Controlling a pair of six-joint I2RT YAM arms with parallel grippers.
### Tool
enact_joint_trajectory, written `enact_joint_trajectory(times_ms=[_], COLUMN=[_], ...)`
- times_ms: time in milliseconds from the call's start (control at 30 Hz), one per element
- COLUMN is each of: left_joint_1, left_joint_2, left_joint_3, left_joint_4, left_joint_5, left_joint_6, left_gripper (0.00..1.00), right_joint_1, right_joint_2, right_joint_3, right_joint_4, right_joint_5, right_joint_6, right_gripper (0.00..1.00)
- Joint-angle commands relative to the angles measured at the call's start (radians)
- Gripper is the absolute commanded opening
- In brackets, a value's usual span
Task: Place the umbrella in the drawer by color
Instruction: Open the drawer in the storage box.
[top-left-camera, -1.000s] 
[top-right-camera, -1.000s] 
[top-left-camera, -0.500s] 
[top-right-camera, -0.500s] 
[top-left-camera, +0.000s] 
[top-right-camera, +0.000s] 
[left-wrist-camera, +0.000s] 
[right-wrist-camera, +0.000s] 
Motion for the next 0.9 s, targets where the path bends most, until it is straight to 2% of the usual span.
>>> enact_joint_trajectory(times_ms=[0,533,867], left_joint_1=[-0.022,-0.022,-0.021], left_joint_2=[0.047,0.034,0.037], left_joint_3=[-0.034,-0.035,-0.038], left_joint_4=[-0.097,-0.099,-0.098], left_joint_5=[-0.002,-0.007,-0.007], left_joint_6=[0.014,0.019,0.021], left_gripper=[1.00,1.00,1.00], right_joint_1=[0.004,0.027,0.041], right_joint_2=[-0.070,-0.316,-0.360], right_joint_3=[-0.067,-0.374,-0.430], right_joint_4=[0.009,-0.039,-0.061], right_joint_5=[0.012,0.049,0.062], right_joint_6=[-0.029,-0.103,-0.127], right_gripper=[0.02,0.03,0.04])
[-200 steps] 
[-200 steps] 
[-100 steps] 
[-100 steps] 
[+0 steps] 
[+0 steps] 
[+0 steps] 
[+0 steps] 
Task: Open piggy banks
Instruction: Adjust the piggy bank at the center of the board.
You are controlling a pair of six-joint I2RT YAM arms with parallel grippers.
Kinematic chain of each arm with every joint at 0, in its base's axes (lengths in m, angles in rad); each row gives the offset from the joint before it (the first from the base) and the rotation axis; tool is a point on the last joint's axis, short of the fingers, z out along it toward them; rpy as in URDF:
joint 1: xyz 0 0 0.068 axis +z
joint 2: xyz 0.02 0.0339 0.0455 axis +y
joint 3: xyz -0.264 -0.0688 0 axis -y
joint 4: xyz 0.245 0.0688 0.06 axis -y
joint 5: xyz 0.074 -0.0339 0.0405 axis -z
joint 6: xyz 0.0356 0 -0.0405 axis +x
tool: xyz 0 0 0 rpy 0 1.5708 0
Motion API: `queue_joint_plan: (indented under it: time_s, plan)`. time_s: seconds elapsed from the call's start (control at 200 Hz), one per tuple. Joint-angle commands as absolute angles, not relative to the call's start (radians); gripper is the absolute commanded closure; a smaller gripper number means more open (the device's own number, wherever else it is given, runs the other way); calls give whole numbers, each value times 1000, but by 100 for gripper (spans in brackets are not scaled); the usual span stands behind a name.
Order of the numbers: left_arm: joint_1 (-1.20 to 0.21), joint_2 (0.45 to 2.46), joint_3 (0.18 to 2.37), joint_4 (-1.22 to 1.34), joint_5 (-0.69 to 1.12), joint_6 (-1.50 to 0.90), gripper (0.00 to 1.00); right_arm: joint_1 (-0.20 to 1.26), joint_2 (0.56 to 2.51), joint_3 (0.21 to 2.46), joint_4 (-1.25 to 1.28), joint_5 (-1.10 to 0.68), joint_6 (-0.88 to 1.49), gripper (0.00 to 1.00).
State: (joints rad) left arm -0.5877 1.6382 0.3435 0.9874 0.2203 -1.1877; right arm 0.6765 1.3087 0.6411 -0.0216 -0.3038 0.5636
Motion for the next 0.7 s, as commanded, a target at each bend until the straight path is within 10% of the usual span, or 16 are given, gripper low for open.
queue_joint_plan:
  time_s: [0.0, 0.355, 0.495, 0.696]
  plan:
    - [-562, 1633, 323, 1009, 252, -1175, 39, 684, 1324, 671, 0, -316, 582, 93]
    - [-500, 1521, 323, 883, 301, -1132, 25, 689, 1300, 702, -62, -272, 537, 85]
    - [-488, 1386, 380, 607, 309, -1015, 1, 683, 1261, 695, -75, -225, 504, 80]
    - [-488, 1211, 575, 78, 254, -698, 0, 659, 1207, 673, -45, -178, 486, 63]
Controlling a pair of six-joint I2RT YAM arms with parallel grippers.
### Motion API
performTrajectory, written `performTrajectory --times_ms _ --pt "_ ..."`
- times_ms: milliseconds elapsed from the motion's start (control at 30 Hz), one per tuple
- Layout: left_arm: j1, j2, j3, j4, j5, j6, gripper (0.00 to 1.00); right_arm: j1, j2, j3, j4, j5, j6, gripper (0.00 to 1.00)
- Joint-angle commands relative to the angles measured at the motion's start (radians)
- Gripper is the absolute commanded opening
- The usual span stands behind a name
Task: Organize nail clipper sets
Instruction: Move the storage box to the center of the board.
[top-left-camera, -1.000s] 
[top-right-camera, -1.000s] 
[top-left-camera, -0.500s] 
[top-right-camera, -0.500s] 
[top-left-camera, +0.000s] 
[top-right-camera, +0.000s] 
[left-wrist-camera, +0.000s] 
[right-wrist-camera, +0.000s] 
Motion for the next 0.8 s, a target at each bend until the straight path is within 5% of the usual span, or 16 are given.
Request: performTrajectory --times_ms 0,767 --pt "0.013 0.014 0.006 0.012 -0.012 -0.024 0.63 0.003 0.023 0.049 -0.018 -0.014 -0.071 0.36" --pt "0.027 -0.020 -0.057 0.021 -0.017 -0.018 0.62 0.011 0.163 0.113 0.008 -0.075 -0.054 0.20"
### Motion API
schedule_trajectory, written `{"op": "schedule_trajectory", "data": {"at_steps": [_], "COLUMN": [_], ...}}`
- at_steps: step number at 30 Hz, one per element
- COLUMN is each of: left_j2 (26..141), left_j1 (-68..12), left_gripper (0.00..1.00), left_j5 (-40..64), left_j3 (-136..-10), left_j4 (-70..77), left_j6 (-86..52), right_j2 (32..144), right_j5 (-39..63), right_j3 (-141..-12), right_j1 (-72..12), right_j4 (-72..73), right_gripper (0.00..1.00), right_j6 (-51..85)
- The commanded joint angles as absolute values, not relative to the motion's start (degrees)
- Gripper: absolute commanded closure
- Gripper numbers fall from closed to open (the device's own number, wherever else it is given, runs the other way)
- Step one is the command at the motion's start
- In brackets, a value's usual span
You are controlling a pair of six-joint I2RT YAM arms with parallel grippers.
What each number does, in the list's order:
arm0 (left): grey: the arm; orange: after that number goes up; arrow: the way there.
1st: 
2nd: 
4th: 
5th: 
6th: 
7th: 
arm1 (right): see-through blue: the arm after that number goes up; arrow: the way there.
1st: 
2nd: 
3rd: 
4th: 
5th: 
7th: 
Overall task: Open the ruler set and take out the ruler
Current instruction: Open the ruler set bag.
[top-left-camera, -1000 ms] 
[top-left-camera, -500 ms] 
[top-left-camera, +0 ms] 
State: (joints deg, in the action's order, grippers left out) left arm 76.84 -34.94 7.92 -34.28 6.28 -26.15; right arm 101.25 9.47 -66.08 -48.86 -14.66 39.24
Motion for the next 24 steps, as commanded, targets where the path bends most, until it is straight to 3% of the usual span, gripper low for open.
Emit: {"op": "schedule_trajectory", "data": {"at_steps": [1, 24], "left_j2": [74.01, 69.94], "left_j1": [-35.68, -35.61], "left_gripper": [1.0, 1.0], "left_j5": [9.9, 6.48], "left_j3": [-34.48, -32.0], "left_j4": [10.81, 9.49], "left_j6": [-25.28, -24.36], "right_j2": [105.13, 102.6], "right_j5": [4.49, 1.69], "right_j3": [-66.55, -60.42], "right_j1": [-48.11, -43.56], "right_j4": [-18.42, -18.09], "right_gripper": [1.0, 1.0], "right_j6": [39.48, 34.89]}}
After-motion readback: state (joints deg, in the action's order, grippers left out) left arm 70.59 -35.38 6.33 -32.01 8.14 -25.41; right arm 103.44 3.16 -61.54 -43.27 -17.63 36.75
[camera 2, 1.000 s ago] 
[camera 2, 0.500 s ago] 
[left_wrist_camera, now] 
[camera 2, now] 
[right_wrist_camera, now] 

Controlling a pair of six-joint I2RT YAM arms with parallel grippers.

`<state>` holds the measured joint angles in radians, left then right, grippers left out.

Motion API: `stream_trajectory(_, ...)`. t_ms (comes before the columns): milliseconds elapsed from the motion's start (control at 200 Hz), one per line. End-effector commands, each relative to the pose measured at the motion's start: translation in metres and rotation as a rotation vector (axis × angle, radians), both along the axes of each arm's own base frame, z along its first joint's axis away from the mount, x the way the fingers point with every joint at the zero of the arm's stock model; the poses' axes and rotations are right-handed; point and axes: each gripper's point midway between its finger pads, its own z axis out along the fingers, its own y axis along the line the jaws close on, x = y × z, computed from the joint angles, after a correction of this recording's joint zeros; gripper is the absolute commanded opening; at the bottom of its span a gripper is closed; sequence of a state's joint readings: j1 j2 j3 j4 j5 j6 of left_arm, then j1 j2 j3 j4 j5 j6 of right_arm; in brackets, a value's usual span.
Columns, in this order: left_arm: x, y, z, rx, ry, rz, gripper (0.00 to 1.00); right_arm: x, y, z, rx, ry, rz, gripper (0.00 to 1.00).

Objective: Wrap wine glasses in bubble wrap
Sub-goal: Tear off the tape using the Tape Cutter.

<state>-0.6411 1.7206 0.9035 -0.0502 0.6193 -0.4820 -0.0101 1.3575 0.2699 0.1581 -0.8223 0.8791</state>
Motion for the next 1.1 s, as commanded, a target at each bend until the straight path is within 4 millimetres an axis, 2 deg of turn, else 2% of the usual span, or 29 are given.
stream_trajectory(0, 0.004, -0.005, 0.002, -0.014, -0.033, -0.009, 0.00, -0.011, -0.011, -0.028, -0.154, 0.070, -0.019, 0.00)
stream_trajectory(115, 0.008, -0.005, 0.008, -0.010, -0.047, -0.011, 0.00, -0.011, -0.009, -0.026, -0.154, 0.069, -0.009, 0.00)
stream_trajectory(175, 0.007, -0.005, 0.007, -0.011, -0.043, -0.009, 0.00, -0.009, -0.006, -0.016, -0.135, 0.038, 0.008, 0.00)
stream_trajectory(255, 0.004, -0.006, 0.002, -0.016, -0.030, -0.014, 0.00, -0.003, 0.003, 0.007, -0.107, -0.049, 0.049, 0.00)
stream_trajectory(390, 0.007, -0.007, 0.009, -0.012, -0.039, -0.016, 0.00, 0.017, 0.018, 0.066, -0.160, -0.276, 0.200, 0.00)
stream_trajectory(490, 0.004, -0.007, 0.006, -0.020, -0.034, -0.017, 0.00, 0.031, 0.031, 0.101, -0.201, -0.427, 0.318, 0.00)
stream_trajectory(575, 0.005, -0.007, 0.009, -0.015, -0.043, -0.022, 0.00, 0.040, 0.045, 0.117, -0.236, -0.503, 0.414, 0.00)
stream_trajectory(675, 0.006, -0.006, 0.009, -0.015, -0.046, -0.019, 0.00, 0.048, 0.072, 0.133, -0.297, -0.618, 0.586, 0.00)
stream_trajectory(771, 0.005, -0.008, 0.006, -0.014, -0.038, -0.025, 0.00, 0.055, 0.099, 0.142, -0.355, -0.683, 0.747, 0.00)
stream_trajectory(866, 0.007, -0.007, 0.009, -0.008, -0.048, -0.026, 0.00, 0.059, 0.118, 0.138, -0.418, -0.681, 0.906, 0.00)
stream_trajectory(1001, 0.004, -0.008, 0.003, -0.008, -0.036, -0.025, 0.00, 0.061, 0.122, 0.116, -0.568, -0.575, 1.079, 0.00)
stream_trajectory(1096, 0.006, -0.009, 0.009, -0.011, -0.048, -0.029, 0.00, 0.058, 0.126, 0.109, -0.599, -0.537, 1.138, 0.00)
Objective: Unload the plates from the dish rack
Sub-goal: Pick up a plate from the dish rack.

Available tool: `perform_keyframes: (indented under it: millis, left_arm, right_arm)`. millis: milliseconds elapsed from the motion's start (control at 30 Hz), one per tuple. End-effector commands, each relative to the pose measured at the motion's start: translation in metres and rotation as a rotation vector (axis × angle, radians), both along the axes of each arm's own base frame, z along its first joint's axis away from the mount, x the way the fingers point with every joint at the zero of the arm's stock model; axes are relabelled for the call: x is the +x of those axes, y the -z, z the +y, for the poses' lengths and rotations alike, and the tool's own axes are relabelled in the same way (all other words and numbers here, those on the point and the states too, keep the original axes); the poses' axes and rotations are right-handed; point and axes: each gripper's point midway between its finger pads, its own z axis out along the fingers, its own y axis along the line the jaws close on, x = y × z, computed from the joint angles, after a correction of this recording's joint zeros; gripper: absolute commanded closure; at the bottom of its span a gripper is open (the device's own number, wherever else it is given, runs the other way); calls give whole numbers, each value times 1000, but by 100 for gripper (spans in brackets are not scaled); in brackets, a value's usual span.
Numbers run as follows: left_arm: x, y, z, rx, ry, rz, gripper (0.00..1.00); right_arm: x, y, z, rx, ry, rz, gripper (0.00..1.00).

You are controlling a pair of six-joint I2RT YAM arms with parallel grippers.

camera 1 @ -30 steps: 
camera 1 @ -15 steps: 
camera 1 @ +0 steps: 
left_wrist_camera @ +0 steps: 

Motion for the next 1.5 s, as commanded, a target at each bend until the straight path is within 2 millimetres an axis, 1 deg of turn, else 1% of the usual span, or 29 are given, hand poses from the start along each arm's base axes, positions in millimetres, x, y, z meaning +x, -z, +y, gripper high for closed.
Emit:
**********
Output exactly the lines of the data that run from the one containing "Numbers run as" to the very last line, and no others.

> [Written solution]:
Numbers run as follows: left_arm: x, y, z, rx, ry, rz, gripper (0.00..1.00); right_arm: x, y, z, rx, ry, rz, gripper (0.00..1.00).

You are controlling a pair of six-joint I2RT YAM arms with parallel grippers.

camera 1 @ -30 steps: 
camera 1 @ -15 steps: 
camera 1 @ +0 steps: 
left_wrist_camera @ +0 steps: 

Motion for the next 1.5 s, as commanded, a target at each bend until the straight path is within 2 millimetres an axis, 1 deg of turn, else 1% of the usual span, or 29 are given, hand poses from the start along each arm's base axes, positions in millimetres, x, y, z meaning +x, -z, +y, gripper high for closed.
Emit:

This exercise is finished.